La scrittura come strumento di comunicazione e memoria

scrivere per ricordare

Voglio condividere con voi questa breve riflessione nata durante una serata autunnale fredda e solitaria, una di quelle serate che ricordano un po’ il tocco della mano di un papà ormai anziano, affaticato e nostalgico, che ti sfiora senza forza ma con l’intensità della vibrazione del suo cuore… Ecco questa è la mia serata, la mia riflessione con voi, per voi.

Ritengo che la passione per la scrittura e la possibilità di praticarla siano grandi doni.

Si pensa e si parla senza tanti problemi, ma di queste azioni poco resta se non nella memoria che però, con l’avanzare degli anni, si stempera e diluisce nelle macchie scolorite di tanti ricordi, riflessioni, parole…

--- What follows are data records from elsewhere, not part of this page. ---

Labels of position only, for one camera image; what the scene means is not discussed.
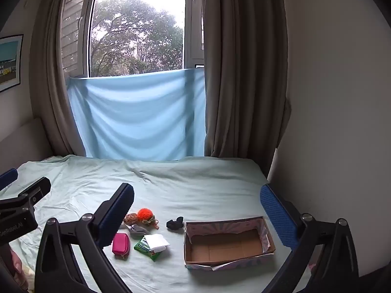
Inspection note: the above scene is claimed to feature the grey sock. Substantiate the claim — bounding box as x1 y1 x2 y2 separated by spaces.
120 223 149 240

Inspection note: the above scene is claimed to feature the pale green bed sheet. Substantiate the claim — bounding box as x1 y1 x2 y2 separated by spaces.
0 154 306 293

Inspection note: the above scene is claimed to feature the white headboard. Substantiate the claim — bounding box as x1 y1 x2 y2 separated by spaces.
0 117 54 174

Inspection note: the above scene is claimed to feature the framed wall poster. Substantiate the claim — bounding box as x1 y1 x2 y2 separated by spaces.
0 34 24 92

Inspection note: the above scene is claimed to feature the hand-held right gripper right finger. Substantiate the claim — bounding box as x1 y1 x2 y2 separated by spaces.
260 184 359 293

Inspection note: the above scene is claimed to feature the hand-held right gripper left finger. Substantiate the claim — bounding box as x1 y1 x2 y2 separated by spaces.
34 183 135 293

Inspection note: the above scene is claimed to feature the light blue hanging cloth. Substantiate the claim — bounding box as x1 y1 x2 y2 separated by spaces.
66 68 206 162

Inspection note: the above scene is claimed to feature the beige curtain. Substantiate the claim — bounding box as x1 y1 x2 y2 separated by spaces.
203 0 292 167
29 0 89 159

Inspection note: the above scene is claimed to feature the green tree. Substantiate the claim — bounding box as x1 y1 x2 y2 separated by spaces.
91 0 185 77

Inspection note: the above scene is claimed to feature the black scrunchie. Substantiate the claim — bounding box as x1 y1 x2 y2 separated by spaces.
166 216 185 229

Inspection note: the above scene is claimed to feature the person's left hand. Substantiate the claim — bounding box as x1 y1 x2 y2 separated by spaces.
0 244 29 291

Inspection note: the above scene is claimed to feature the white framed window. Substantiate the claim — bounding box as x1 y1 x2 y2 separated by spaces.
61 0 205 78

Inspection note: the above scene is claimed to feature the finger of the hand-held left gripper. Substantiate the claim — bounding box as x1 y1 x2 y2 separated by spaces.
0 176 52 212
0 168 19 190

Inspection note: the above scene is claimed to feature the pink zip pouch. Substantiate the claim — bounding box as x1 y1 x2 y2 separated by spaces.
112 233 130 256

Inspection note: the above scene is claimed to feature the green tissue packet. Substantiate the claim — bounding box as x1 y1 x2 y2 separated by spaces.
134 235 164 262

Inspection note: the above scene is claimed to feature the patterned cardboard box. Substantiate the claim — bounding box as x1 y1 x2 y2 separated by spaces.
183 216 276 272

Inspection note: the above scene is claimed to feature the orange and green plush toy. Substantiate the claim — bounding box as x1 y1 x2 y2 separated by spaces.
136 208 160 229

Lo scritto rimane, resta su quel foglio bianco, magari dimenticato in fondo a un cassetto o piegato dentro una tasca e un giorno te lo ritrovi fra le mani, stropicciato, ingiallito. Domandandoti cosa possa esserci appuntato sopra, lo apri e lo guardi, incredulo scorgi la tua scrittura serrata, fitta, magari un po’ inquieta, sei curioso e lo leggi, e rimani colpito, stupito, imbarazzato… Non ricordavi più quell’emozione, quel momento di sconforto che solo un foglio poteva accogliere e non porvi critica, celarlo nel suo segreto; o forse ti ritrovi la prima parola detta da tuo figlio e che non volevi dimenticare e che, tra una poppata, un cambio di pannolone e un cucchiaino di mela grattugiata, hai velocemente annotato sul retro di uno scontrino e infilato dentro l’agenda. Oh, no! Era lo sfogo tristissimo e piangente dopo una litigata con tua cognata, parole che non volevi proferire perché sapevi che l’avrebbero ferita e, sotto sotto, malgrado la discussione a toni accesi, sapevi di volerle bene e di essere ricambiata in questo affetto, e pensa, oggi non ricordavi più neanche quell’evento e peggio ancora il motivo del bisticcio, delle lacrime….

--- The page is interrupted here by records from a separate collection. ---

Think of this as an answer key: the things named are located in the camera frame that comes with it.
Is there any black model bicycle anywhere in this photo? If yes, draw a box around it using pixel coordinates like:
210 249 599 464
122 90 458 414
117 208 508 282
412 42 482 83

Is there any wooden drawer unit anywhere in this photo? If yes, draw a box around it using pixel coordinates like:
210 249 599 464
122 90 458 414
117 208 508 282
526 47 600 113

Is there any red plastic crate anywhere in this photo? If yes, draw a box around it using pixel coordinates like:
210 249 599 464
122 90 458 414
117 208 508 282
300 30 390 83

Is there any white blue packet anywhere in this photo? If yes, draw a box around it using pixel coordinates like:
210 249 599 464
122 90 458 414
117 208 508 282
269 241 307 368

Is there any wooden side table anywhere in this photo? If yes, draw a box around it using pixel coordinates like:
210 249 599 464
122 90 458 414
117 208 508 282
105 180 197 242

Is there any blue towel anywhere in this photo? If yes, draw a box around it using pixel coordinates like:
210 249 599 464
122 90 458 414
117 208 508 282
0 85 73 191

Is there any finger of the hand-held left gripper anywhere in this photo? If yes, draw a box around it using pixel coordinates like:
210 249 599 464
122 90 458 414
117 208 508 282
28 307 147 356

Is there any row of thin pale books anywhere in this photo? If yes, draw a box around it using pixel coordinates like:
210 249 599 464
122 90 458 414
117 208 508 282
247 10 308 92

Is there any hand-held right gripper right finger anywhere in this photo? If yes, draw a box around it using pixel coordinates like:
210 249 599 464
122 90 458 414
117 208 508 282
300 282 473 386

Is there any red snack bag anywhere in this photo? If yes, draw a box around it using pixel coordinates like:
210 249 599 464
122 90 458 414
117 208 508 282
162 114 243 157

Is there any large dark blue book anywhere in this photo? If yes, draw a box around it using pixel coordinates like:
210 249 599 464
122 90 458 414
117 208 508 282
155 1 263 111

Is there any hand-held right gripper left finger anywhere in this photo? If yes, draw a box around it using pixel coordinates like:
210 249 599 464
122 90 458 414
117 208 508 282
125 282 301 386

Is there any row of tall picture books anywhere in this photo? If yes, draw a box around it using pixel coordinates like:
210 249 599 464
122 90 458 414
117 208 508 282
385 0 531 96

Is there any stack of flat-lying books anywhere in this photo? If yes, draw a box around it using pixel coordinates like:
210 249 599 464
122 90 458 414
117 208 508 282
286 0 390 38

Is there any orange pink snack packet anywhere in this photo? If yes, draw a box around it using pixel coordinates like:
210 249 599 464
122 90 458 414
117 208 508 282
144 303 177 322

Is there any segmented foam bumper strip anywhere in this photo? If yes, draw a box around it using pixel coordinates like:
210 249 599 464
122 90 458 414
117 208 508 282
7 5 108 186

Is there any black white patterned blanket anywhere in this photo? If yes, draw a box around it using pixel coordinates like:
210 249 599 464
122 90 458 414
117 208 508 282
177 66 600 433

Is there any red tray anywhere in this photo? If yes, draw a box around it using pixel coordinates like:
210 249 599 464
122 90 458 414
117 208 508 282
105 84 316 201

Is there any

I giorni passano, il tempo scorre, ma le cose importanti, i pensieri, i sogni, le speranze vanno fissati, vanno donati al domani, nostro e dei nostri cari, soprattutto dei figli, soprattutto se crediamo che possano essere di esempio, di aiuto, di sostegno nel loro futuro così imprevedibile, così solo loro.

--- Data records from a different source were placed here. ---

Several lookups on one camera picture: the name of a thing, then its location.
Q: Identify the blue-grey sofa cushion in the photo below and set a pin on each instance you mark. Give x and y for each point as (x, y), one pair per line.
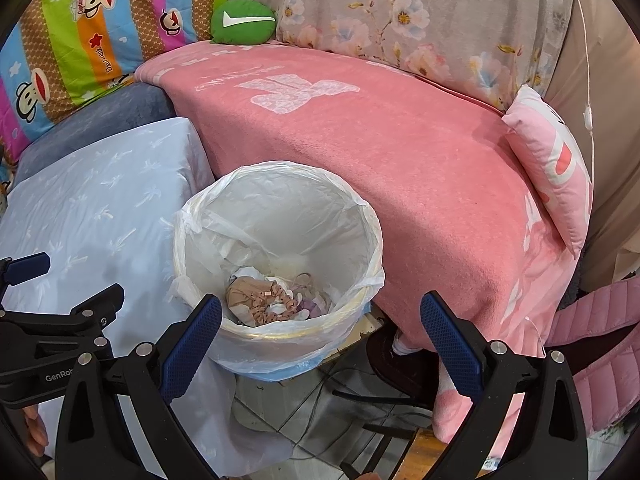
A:
(100, 115)

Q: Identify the brown patterned scrunchie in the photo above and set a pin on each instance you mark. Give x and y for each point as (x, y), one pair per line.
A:
(260, 312)

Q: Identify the beige curtain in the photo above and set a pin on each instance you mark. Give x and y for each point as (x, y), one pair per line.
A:
(610, 160)

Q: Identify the pink blanket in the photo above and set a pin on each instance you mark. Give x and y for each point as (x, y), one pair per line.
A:
(375, 160)

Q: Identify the striped cartoon printed quilt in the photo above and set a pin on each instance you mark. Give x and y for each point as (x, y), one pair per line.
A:
(75, 50)

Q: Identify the pink padded jacket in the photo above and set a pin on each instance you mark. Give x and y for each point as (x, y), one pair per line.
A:
(605, 320)

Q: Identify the pink pillow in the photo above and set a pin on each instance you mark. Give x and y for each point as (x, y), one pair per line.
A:
(550, 160)

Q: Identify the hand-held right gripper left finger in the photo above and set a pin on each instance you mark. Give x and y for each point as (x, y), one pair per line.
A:
(192, 345)

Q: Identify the grey floral blanket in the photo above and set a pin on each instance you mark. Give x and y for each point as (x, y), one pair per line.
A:
(400, 10)

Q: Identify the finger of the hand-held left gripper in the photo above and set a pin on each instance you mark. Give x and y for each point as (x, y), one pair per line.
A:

Per me scrivere è stato un modo per andare lontano nel tempo, nello spazio, e nello stesso tempo per rimanere nell’oggi anche quando questo sarà ormai un passato remoto, o forse addirittura un participio passato, rendendogli la dignità di un infinito presente.

A volte sono stati proprio degli appunti, degli istintivi e senza forma, degli sgraziati sfoghi e sono quelli che spesso quando si trovano, si rileggono, si sorride e poi si stracciano, e si lascia veramente quella negatività ormai degna di essere sepolta.

Altre volte mi è piaciuto dargli una forma diversa più elegante, più romantica e mi sono lasciata trasportare da parole in poesia, o più divertente o trasposto la realtà in racconti, in favole metaforizzando situazioni e persone, dando loro fattezze fantasiose tratte ad esempio dalla natura.

Insomma, è bellissimo scrivere, dà quello stesso senso di leggerezza del pattinare sul ghiaccio, del lasciarsi scivolare nelle acque del mare… Tutto scorre veloce intorno e ti senti meno appesantito dalla quotidianità e dai suoi crucci o, meglio ancora, ti senti leggero e frizzante come una bollicina dentro un bicchiere di spumante. Questa sensazione messa su carta resterà, la si ritroverà e sarà come guardarsi allo specchio e non vedere le rughe o i capelli bianchi, bensì incrociare lo sguardo di quell’io che si era dimenticato o che era sopito e invece è lì pronto a dirti…

Beh questo non te lo dirò: è un piccolo segreto, una cosa che solo voi scoprirete quando quel foglio di carta ritroverete.

Vi lascio, quindi, augurandovi la buona notte e sperando di avervi convinto a scrivere. Poi, se, oltre a ritrovarvi un vostro scritto fra le mani fra qualche anno, avrete come me la fortuna che i vostri scritti li legga un editore come Michela Alessandroni, sarete doppiamente contenti di aver fatto della scrittura uno strumento di comunicazione e memoria.

A presto e buon cammino in punta di matita!